__Task requirements__. Return the run of lines below that opens with the line containing "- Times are" and closes with the line containing "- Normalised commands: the", keeping each one exact.

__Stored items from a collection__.
= = = = =
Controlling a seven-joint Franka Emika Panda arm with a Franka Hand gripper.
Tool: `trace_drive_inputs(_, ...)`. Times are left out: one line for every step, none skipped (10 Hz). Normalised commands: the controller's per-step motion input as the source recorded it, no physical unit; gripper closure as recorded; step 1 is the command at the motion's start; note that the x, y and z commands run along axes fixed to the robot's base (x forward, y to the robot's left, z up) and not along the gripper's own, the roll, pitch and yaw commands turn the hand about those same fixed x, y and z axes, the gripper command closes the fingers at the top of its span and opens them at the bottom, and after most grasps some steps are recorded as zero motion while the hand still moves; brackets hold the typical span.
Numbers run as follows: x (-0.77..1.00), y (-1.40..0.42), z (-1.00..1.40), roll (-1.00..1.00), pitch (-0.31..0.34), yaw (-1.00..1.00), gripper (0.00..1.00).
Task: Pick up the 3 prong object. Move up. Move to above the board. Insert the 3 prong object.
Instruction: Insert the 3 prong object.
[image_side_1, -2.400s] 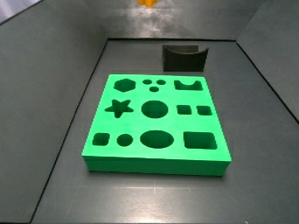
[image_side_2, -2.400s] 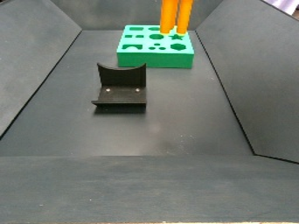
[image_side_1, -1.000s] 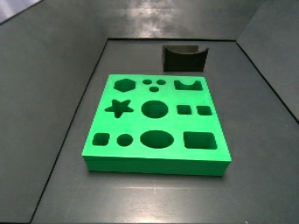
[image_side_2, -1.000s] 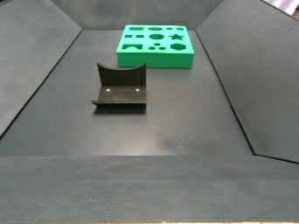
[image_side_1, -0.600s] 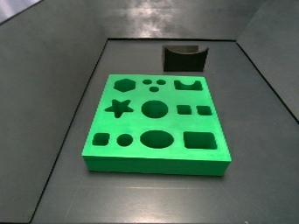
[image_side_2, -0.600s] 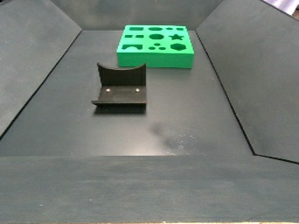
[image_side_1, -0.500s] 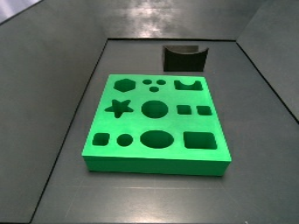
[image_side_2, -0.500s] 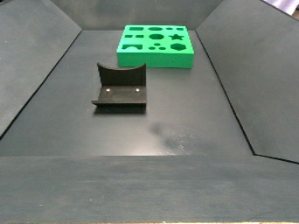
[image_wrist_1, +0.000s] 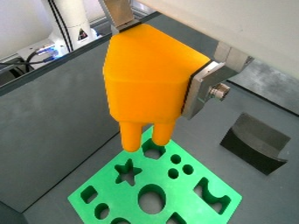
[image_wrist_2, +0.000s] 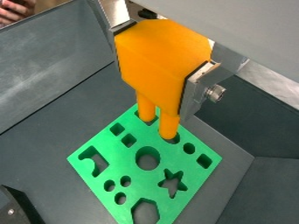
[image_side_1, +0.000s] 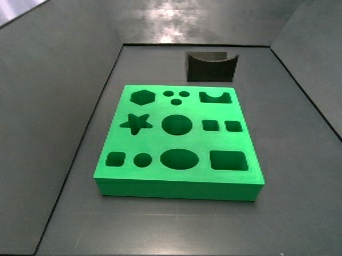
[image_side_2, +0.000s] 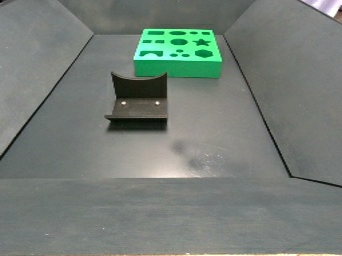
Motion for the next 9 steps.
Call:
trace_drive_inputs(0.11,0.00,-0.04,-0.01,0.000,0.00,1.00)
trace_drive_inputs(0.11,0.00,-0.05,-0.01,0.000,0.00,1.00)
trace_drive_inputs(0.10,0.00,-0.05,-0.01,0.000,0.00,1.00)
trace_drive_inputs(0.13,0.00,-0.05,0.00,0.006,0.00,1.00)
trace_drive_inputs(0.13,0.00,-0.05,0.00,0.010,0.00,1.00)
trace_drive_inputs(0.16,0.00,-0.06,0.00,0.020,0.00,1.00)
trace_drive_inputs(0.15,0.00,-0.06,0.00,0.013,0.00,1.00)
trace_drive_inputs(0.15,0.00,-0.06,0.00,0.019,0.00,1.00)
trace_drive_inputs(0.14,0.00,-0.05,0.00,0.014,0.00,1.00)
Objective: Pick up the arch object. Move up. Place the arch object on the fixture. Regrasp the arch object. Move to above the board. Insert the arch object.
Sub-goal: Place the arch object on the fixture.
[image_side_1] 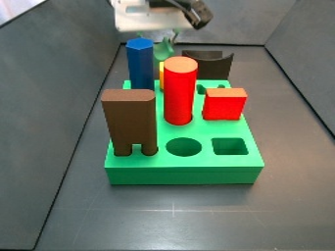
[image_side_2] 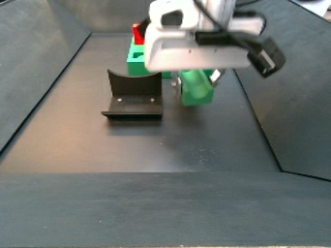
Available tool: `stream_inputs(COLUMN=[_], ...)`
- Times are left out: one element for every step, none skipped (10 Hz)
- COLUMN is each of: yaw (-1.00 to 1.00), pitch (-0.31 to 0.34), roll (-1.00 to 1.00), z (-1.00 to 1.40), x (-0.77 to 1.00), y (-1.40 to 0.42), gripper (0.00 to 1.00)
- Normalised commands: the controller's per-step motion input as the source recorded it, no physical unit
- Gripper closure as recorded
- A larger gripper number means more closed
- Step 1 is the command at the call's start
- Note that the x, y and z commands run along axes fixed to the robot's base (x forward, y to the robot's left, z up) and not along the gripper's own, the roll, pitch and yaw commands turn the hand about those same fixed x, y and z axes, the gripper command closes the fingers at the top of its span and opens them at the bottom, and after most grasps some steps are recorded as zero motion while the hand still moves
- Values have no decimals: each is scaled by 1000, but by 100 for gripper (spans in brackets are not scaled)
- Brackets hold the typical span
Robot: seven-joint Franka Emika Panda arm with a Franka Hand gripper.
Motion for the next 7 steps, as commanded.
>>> stream_inputs(yaw=[0, -3, -6, -11, -16, -18, -17], pitch=[0, 1, 19, 25, 29, 35, 40], roll=[0, 8, 19, 31, 44, 56, 67], z=[1000, 1000, 1000, 1000, 1000, 1000, 1000], x=[0, 4, -10, -16, -21, -26, -30], y=[0, 0, 2, 4, 6, 8, 11], gripper=[100, 100, 100, 100, 100, 100, 100])
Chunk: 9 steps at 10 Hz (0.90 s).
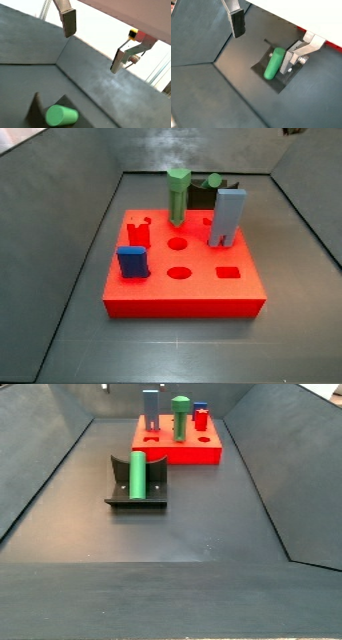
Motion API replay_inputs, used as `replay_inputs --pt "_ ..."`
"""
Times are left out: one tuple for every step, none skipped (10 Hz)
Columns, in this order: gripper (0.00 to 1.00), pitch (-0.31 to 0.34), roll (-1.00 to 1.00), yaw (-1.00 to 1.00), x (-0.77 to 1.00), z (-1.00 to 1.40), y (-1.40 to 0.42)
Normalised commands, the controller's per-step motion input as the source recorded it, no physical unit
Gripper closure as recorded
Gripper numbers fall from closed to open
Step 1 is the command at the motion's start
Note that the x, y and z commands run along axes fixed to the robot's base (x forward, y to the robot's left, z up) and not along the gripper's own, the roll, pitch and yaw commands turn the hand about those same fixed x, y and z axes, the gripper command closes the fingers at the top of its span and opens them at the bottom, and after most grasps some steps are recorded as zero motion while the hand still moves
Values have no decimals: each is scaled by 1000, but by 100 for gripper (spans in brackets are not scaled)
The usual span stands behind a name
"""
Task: Pick up the round object. Move up. Place the round object on the fixture. Regrasp the round object. Move to above the board. Insert the round object.
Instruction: Regrasp the round object.
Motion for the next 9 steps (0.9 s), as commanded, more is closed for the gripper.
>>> replay_inputs --pt "0 153 832 113 89 -16 -39" --pt "0 138 575 139 91 -13 -41" --pt "0 127 445 153 92 -16 -41" --pt "0 84 229 174 80 -6 -26" --pt "0 7 135 280 32 -1000 76" --pt "0 -29 110 268 33 -1000 74" --pt "0 -60 102 242 43 -1000 71" --pt "0 -136 86 168 60 -1000 64" --pt "0 -160 82 137 64 -1000 62"
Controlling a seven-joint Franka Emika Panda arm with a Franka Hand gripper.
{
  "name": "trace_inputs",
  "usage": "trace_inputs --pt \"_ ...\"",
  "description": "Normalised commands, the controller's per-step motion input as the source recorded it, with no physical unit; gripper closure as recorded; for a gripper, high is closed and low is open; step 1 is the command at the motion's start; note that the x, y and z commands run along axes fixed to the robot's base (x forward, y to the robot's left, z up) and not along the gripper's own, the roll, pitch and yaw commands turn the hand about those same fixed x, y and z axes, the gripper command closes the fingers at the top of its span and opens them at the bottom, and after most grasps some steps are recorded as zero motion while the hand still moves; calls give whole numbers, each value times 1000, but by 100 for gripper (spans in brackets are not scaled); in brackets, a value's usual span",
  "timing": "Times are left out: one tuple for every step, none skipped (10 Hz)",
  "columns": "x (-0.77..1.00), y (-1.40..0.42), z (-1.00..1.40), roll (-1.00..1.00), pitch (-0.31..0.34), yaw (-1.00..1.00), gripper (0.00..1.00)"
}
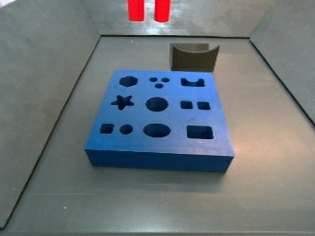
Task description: Insert the square-circle object.
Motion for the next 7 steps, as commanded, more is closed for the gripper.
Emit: trace_inputs --pt "-60 0 0 0 0 0 100" --pt "-106 -297 -634 -50 0 0 100" --pt "-177 -500 -940 -60 0 0 100" --pt "-137 -566 -1000 0 0 0 100" --pt "-137 -554 -1000 0 0 0 100" --pt "-106 -511 -1000 20 -6 0 100" --pt "-120 -451 -1000 39 0 0 100"
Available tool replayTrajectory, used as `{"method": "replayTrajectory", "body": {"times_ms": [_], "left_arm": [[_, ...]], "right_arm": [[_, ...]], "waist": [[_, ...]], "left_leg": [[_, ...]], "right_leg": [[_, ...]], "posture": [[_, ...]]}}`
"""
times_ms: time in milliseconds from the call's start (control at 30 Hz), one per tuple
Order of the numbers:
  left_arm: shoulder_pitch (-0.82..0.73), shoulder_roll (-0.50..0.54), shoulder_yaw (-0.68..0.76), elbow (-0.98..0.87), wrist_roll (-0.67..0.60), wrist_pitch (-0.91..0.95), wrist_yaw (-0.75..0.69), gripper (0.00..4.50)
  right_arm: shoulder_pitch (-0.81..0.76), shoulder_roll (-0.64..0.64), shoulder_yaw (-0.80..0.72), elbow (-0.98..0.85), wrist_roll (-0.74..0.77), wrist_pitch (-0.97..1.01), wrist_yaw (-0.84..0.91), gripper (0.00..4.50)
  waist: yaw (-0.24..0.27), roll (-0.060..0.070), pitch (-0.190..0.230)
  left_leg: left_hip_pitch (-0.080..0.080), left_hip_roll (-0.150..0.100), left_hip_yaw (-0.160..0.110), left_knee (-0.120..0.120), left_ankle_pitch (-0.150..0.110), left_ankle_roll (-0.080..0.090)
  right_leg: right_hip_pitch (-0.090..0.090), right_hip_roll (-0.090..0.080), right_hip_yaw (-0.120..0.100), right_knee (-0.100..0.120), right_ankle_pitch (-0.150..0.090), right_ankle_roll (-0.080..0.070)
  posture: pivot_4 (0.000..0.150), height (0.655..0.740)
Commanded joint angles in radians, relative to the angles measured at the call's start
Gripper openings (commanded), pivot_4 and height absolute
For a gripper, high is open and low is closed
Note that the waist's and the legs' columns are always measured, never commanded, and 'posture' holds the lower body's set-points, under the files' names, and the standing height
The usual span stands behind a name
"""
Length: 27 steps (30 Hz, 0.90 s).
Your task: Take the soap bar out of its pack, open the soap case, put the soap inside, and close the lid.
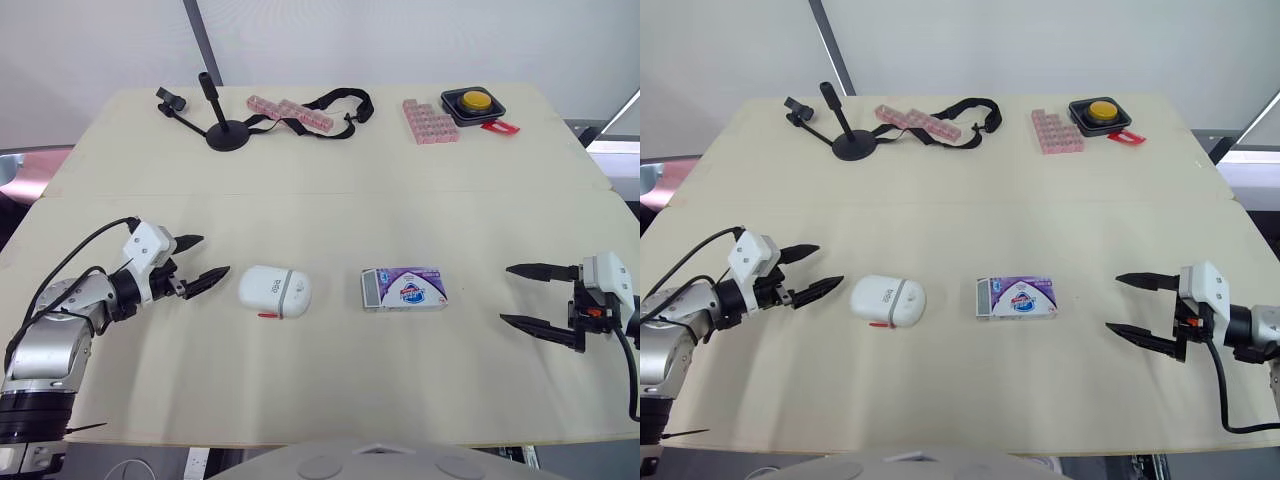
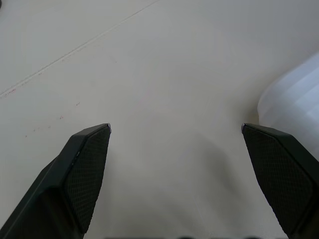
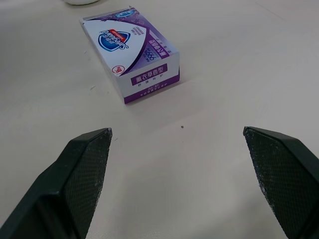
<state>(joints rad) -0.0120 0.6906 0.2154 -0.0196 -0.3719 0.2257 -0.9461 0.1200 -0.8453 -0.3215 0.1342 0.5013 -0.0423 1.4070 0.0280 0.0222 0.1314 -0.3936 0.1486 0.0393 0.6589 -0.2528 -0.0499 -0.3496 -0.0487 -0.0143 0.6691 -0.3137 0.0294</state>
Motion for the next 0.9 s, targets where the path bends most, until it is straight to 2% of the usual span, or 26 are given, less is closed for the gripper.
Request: {"method": "replayTrajectory", "body": {"times_ms": [33,433,600,733,900], "left_arm": [[-0.017,0.000,0.020,-0.008,-0.021,-0.007,0.000,4.48],[-0.047,0.008,0.022,0.020,-0.024,-0.017,-0.014,4.48],[-0.090,0.009,0.017,-0.064,-0.072,0.008,-0.044,4.48],[-0.100,0.007,-0.015,-0.174,-0.124,0.049,-0.079,4.48],[-0.067,0.011,-0.076,-0.303,-0.175,0.071,-0.152,4.48]], "right_arm": [[-0.008,-0.018,-0.021,-0.004,0.005,-0.012,0.011,4.50],[-0.028,-0.023,-0.017,0.024,-0.004,-0.003,0.004,4.50],[-0.080,-0.049,-0.013,0.050,-0.009,-0.020,0.032,4.50],[-0.132,-0.078,0.016,-0.025,0.014,0.036,0.059,4.50],[-0.168,-0.115,0.107,-0.204,0.019,0.180,0.046,4.50]], "waist": [[0.000,0.000,0.000],[0.000,0.000,0.000],[0.002,0.000,0.000],[-0.001,0.000,0.000],[-0.001,0.001,0.000]], "left_leg": [[0.000,0.000,0.000,0.000,0.000,0.000],[0.000,0.000,0.000,0.000,0.000,0.000],[0.000,0.000,0.000,0.000,0.000,0.000],[0.000,0.000,0.000,0.001,0.000,0.001],[0.000,0.001,0.000,0.000,0.001,0.001]], "right_leg": [[0.000,0.000,0.000,0.000,0.000,0.000],[0.000,0.000,0.000,0.000,0.000,0.000],[0.000,0.000,0.000,0.001,0.000,0.000],[0.000,0.000,0.000,0.002,0.000,0.000],[-0.001,0.001,0.000,0.003,0.002,0.003]], "posture": [[0.150,0.7343],[0.150,0.7343],[0.150,0.7343],[0.150,0.7343],[0.150,0.7343]]}}
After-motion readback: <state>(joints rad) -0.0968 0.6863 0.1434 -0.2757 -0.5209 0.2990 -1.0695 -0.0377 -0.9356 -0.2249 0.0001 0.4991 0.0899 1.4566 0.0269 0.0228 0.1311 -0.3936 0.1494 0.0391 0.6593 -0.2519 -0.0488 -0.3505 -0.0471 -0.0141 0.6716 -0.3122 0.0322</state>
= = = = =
__Solution__.
- Times are left out: one element for every step, none skipped (10 Hz)
- COLUMN is each of: yaw (-1.00 to 1.00), pitch (-0.31 to 0.34), roll (-1.00 to 1.00), z (-1.00 to 1.40), x (-0.77 to 1.00), y (-1.40 to 0.42), gripper (0.00 to 1.00)
- Normalised commands: the controller's per-step motion input as the source recorded it, no physical unit

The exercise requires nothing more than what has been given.